Wednesday, January 2nd, 2008

Anemia (uh-NEE-me-eh) is a condition in which a person’s blood has a lower than normal number of red blood cells (RBCs), or the RBCs don’t have enough hemoglobin (HEE-muh-glow-bin). Hemoglobin—an iron-rich protein that gives the red color to blood—carries oxygen from the lungs to the rest of the body. In people with anemia, the blood does not carry enough oxygen to the rest of the body. As a result, people with anemia feel tired, along with other symptoms, because their bodies are not receiving enough oxygen. In severe or prolonged cases of anemia, the lack of oxygen in the blood can cause serious and sometimes fatal damage to the heart and other organs of the body.
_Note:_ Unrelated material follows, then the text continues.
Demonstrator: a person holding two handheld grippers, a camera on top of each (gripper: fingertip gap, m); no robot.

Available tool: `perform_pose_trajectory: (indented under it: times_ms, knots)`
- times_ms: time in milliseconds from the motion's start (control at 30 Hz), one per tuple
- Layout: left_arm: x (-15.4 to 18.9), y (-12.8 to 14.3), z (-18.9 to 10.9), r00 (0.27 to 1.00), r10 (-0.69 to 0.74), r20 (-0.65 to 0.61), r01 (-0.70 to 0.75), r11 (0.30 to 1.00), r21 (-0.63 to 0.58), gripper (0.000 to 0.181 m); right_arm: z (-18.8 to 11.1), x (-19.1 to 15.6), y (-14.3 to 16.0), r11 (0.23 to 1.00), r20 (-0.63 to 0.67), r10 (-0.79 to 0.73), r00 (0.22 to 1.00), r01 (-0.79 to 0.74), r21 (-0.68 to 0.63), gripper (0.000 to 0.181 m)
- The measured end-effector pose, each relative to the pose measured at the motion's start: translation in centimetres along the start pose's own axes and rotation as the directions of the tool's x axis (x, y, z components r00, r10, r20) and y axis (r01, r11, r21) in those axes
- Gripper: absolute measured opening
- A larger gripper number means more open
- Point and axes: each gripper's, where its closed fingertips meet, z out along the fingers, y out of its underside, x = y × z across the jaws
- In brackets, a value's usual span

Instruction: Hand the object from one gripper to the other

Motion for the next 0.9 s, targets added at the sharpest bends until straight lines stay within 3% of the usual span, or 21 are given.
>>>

RBCs also are called erythrocytes (eh-RITH-ro-sites). RBCs are disc-shaped and look like doughnuts without a hole in the center. They are produced continually in the spongy marrow inside the large bones of the body and normally last 120 days. RBCs’ main role is to carry oxygen, but they also remove carbon dioxide (a waste product) from cells and carry it to the lungs to be exhaled. White blood cells and platelets are the two other kinds of blood cells. White blood cells help fight infections. Platelets help blood to clot. In some kinds of anemia, there are low amounts of all three types of blood cells.

Outlook

Women and people with chronic diseases are at greater risk for anemia. Many types of anemia can be mild, short-lived, and easily treated. Some forms of anemia can be prevented with a healthy diet, and other forms can be treated with diet supplements.

Certain types of anemia may be severe, long-lasting, and life threatening if not diagnosed and treated. People who have symptoms of anemia should see their doctor to find out if they have the condition, its cause and severity, and how to treat it.

There are many types of anemia with specific causes and characteristics. Some of these include:

  • Aplastic anemia
  • Autoimmune hemolytic anemia
  • Blood loss anemia
  • Cooley’s anemia
  • Diamond-Blackfan anemia
  • Fanconi anemia
  • Folate (folic acid) deficiency anemia
  • Hemolytic anemia
  • Iron-deficiency anemia
  • Pernicious anemia
  • Sickle cell anemia
  • Thalassemia

What Causes Anemia?

There are three main causes of anemia: blood loss, lower than normal levels of red blood cell (RBC) production, or higher than normal rates of RBC destruction. More than one of these factors can combine to cause anemia.

Blood Loss

Blood loss is the most common cause of anemia, particularly iron-deficiency anemia. Blood loss can be short term or persist over time. It can be caused by heavy menstrual periods, bleeding in the digestive or urinary tracts, surgery, trauma, or cancer. If bleeding is significant, the body can lose enough RBCs to cause anemia.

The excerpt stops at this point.